I have this skill... it makes me incredibly good at my job and relatively likable. This is a skill I developed at a young age and fostered into my adult hood. However, as the years tick past I realize that, perhaps, this is a skill I need to rethink.
I am talking about the skill of ‘fitting in’.
In Daring Greatly Brene Brown talks about the difference between ‘fitting in’ and ‘belonging’. As I sat on the airplane reading this section (the final section of the book) I found my eyes filling with tears... Her studies defined the two ways of 'being' as follows-
Fitting in- Being somewhere and becoming something others want/expect you to be in order to be accepted.
Belonging- Being fully accepted for who you are and having those around you truly care.
*insert me feeling 100% gutted*
Growing up I so desperately wanted to ‘fit in’; I got so distracted by the idea, that in the end I forgot who I truly was and became the real world version of Mystique, changing into exactly what the people around me expected or needed me to be... I was (am) a social chameleon.
Side note- this is not a healthy way to be a whole human being... just gunna throw that out there.
I made myself into the person I thought my family wanted me to be. I shoved my body into certain clothes, wore my hair a certain way, all to fit the different friend groups I bounced between (imagine a punk girl with black hair trying to wear Abercrombie... totally happened). My ability to ‘fit people’ made me incredibly successful as a stylist. Hairstylists, after all, are essentially therapists without a license and I played the role perfectly... ok, to be fair one of my unchangeable qualities (no matter who I was with) is that I am incredibly compassionate and naturally a care giver, I enjoy taking care of people and listening to their stories... the down side of this is that I don’t like hurting or upsetting people, I hate letting people down and/or disappointing them; hence my ever changing tendencies.
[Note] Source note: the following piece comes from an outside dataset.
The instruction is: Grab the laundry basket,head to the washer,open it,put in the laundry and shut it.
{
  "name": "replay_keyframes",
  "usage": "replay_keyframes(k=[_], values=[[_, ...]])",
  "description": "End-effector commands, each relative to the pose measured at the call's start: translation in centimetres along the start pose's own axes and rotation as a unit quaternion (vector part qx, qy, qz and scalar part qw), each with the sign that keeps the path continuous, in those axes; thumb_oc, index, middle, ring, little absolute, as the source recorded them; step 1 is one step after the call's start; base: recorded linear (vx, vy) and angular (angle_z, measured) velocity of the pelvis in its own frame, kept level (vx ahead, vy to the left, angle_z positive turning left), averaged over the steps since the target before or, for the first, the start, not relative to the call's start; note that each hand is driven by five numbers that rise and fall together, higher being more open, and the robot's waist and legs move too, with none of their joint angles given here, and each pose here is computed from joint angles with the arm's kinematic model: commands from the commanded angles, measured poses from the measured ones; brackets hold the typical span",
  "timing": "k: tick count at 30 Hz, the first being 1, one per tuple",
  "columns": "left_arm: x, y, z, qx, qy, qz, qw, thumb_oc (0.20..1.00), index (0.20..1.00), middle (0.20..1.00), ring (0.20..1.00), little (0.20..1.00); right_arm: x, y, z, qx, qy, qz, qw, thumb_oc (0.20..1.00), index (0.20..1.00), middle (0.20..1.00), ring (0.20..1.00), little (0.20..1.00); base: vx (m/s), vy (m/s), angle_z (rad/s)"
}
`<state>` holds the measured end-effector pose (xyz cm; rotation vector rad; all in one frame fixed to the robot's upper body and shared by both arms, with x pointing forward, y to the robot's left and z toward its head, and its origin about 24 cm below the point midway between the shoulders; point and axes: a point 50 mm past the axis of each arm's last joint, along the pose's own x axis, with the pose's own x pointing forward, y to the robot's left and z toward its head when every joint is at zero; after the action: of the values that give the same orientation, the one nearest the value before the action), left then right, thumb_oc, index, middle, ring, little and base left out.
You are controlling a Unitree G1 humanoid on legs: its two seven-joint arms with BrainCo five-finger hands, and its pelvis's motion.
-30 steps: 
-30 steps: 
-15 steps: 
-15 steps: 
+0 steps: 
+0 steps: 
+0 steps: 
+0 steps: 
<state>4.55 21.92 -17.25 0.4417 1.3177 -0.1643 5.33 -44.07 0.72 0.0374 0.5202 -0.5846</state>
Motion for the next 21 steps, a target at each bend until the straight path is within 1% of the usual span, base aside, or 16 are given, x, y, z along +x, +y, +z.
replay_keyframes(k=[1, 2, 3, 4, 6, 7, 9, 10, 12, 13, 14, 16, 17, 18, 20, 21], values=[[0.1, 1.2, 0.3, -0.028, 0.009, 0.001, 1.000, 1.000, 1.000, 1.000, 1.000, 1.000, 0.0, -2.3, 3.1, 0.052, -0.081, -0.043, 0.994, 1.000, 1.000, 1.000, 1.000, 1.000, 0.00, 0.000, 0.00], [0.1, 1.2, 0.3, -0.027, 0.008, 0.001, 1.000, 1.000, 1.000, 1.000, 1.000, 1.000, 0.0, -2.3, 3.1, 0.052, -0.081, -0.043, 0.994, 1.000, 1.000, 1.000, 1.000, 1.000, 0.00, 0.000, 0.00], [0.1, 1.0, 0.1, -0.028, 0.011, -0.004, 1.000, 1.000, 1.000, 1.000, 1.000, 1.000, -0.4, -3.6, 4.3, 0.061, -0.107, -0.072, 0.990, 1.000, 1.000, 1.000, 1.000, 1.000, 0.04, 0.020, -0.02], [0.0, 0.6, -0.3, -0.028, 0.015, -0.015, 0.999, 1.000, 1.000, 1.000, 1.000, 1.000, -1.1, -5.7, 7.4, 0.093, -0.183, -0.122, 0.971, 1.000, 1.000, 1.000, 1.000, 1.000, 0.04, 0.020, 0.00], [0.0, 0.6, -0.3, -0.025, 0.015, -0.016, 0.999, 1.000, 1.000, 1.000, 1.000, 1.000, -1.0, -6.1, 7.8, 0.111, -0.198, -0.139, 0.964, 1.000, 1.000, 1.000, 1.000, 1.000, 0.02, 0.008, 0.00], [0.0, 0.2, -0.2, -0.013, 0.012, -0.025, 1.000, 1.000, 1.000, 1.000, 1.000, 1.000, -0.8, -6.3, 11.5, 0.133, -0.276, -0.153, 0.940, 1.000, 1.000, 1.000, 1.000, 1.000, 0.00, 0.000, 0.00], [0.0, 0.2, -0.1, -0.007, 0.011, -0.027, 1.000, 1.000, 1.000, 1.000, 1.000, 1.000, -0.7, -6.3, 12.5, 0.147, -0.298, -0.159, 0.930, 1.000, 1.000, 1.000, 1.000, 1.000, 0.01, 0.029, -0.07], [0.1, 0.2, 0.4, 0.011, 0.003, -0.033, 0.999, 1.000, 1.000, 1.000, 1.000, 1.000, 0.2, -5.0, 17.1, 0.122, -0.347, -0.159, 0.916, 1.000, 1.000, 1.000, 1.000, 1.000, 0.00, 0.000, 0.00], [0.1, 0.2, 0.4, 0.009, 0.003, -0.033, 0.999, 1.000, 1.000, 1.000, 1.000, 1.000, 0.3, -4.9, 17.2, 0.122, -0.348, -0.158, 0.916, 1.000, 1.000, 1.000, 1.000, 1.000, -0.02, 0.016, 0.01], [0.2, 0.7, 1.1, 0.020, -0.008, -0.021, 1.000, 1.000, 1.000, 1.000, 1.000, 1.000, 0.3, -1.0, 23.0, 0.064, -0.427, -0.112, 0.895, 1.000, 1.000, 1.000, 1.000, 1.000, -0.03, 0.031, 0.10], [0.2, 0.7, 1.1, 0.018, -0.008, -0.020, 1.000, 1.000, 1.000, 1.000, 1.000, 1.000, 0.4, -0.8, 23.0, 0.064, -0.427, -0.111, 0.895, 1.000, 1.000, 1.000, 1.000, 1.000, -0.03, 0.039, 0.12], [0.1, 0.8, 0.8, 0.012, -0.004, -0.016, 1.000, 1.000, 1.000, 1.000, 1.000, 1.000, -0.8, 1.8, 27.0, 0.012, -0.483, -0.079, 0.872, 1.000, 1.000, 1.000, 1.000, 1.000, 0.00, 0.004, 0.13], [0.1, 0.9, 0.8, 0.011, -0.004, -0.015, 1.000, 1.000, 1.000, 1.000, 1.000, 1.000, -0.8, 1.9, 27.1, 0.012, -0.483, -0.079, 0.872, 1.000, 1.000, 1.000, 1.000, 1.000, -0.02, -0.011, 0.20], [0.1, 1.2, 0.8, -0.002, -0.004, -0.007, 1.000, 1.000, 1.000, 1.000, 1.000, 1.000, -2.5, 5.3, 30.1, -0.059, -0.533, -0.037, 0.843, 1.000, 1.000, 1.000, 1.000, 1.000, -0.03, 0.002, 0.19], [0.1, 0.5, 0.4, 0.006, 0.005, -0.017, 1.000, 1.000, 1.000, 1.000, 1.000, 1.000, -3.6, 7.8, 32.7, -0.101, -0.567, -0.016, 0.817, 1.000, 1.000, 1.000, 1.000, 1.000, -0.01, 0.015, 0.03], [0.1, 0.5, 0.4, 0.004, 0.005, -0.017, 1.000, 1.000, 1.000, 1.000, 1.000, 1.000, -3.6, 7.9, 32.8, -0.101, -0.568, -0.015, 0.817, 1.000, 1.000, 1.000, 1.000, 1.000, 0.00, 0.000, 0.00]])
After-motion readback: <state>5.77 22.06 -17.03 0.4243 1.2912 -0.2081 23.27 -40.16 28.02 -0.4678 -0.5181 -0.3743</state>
As I got older I was lucky to find people who gave me the grace to explore the truth of who I really was... people who gave me a sense of healthy belonging for the first time in my life. There was no shame attached to who I was, no fear of showing my true colors, because at the end of the day they still loved and accepted me... for ME.
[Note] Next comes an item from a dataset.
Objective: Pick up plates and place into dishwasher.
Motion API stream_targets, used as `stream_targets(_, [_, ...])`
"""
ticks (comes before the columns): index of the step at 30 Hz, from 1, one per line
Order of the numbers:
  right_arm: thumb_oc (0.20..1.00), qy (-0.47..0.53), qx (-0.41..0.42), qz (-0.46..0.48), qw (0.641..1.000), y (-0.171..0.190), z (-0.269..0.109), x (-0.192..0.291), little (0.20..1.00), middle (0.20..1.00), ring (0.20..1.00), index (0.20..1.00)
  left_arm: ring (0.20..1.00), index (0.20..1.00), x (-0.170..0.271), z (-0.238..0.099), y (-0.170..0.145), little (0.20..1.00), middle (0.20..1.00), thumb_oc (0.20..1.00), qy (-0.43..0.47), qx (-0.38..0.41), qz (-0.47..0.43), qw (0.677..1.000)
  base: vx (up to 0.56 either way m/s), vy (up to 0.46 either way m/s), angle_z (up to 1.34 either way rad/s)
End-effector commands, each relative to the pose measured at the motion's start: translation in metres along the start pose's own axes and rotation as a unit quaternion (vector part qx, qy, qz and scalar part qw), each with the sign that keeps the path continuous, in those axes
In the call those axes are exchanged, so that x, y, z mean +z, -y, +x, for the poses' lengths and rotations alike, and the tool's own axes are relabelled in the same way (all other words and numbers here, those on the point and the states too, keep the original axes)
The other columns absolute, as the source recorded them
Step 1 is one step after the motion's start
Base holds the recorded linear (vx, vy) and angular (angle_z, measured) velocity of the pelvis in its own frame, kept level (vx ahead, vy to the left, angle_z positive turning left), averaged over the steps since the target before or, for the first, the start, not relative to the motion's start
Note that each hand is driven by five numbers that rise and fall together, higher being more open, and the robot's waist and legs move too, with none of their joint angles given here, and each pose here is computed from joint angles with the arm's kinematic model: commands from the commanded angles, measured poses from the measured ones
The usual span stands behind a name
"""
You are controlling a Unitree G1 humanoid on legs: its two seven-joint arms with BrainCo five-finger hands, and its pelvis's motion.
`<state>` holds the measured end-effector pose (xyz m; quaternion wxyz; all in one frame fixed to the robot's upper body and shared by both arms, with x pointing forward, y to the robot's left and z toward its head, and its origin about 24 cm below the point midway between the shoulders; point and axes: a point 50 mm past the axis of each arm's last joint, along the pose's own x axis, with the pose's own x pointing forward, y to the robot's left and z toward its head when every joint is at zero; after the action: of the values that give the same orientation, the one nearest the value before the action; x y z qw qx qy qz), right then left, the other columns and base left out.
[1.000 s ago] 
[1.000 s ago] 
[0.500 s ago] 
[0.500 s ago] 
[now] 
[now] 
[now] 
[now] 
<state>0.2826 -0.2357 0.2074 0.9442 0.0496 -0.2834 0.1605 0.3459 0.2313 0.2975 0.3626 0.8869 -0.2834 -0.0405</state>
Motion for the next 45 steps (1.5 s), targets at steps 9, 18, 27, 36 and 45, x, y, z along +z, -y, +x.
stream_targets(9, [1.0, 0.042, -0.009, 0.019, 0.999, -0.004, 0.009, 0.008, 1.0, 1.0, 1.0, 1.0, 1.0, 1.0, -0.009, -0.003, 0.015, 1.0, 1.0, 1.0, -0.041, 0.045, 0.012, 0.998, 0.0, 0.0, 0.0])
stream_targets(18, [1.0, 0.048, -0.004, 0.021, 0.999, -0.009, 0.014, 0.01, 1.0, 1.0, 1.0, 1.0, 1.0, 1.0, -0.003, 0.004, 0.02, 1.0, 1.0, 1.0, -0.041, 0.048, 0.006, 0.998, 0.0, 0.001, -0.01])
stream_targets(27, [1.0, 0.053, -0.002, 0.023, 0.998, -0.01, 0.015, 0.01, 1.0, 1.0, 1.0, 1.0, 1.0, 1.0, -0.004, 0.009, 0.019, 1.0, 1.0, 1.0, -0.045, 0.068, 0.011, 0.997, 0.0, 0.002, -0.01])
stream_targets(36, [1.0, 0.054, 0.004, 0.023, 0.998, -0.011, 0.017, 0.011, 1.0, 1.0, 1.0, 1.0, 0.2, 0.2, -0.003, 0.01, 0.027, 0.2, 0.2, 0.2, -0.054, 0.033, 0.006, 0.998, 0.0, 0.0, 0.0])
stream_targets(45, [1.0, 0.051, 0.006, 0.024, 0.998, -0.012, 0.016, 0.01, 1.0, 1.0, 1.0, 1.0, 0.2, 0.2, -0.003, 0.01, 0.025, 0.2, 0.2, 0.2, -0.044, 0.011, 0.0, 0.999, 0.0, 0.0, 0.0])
I still struggle with the fear of ‘not fitting in’... I still get anxiety in certain social situations, and I doubt myself far more than I would like to admit. But I also am more myself than I ever have been and that is a beautiful feeling.
*An "Inherent vice" is the tendency in a physical object to deteriorate because of the fundamental instability of the components of which they are made, as opposed to deterioration caused by external forces... being a chameleon may just be my inherent vice.